▶ [RECORDED DATA]:

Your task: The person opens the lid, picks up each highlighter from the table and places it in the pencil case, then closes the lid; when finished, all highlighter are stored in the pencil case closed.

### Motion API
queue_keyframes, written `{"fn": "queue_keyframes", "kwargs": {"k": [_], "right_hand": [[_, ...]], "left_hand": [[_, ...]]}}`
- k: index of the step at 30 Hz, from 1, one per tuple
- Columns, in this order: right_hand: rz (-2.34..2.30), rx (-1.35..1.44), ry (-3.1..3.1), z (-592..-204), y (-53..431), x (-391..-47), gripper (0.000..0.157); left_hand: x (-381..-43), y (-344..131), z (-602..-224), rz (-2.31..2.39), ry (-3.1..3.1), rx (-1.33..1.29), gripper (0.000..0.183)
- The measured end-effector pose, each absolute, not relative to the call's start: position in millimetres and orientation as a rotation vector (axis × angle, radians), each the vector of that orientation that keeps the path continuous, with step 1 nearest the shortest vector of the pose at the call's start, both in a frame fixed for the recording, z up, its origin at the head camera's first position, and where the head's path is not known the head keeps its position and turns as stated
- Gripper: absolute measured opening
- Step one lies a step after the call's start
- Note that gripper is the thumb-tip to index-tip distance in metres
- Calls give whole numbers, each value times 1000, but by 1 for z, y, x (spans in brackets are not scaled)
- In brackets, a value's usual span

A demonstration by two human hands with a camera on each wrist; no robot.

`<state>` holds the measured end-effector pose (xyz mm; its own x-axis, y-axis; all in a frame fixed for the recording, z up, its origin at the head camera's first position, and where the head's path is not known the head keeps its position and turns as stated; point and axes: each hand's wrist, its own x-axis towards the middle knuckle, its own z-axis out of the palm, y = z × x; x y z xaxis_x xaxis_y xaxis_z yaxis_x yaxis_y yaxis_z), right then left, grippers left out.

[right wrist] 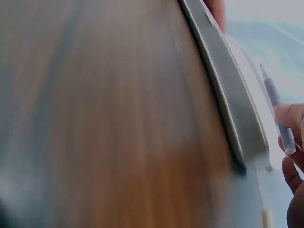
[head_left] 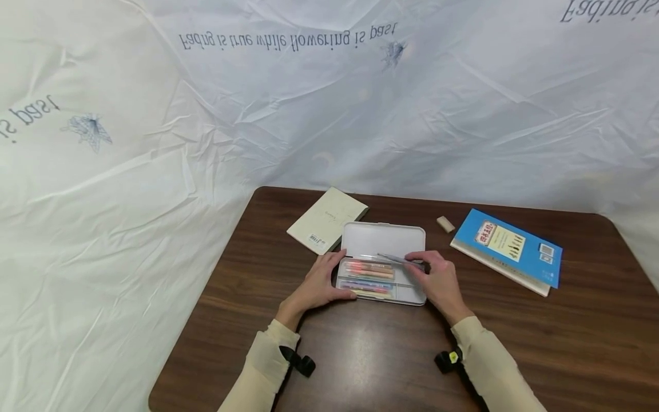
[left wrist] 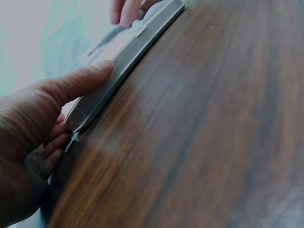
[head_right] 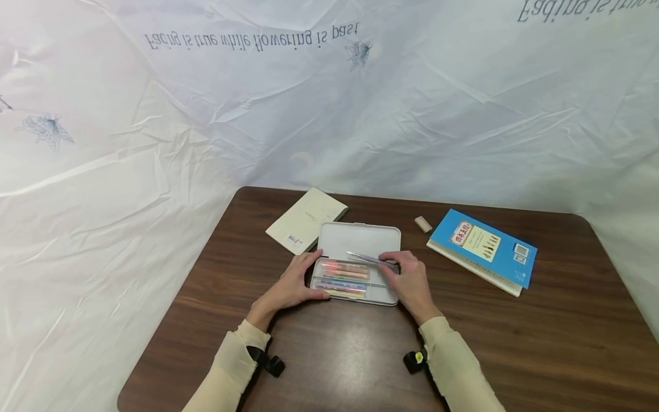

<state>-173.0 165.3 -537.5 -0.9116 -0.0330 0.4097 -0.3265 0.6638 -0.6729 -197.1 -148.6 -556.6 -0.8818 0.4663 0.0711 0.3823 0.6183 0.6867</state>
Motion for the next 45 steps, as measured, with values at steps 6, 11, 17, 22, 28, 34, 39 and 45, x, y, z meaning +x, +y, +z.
{"fn": "queue_keyframes", "kwargs": {"k": [6,11,17,22,28,34,39,45], "right_hand": [[1146,417,-2589,-535,142,-177,17],[1134,451,-2630,-535,129,-178,17],[1098,494,-2618,-536,120,-179,17],[1083,506,-2615,-538,116,-179,17],[1088,518,-2623,-540,115,-180,18],[1105,530,-2620,-540,114,-180,17],[1106,527,-2640,-540,113,-179,18],[1112,538,-2635,-540,112,-179,16]], "left_hand": [[-197,-146,-558,1116,2718,723,113],[-197,-144,-557,1127,2704,724,112],[-198,-143,-553,1135,2697,719,111],[-200,-143,-553,1110,2703,718,112],[-201,-144,-554,1109,2701,715,112],[-201,-146,-555,1101,2703,723,112],[-200,-147,-555,1114,2705,728,111],[-199,-148,-556,1111,2709,713,111]]}}
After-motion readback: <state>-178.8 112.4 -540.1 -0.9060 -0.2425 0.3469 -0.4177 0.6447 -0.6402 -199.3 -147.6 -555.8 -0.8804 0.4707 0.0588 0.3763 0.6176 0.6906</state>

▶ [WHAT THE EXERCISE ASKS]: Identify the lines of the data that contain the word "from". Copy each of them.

▶ [EXERCISE RESPONSE]:
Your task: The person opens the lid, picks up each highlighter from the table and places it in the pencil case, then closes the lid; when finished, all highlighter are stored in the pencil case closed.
- k: index of the step at 30 Hz, from 1, one per tuple

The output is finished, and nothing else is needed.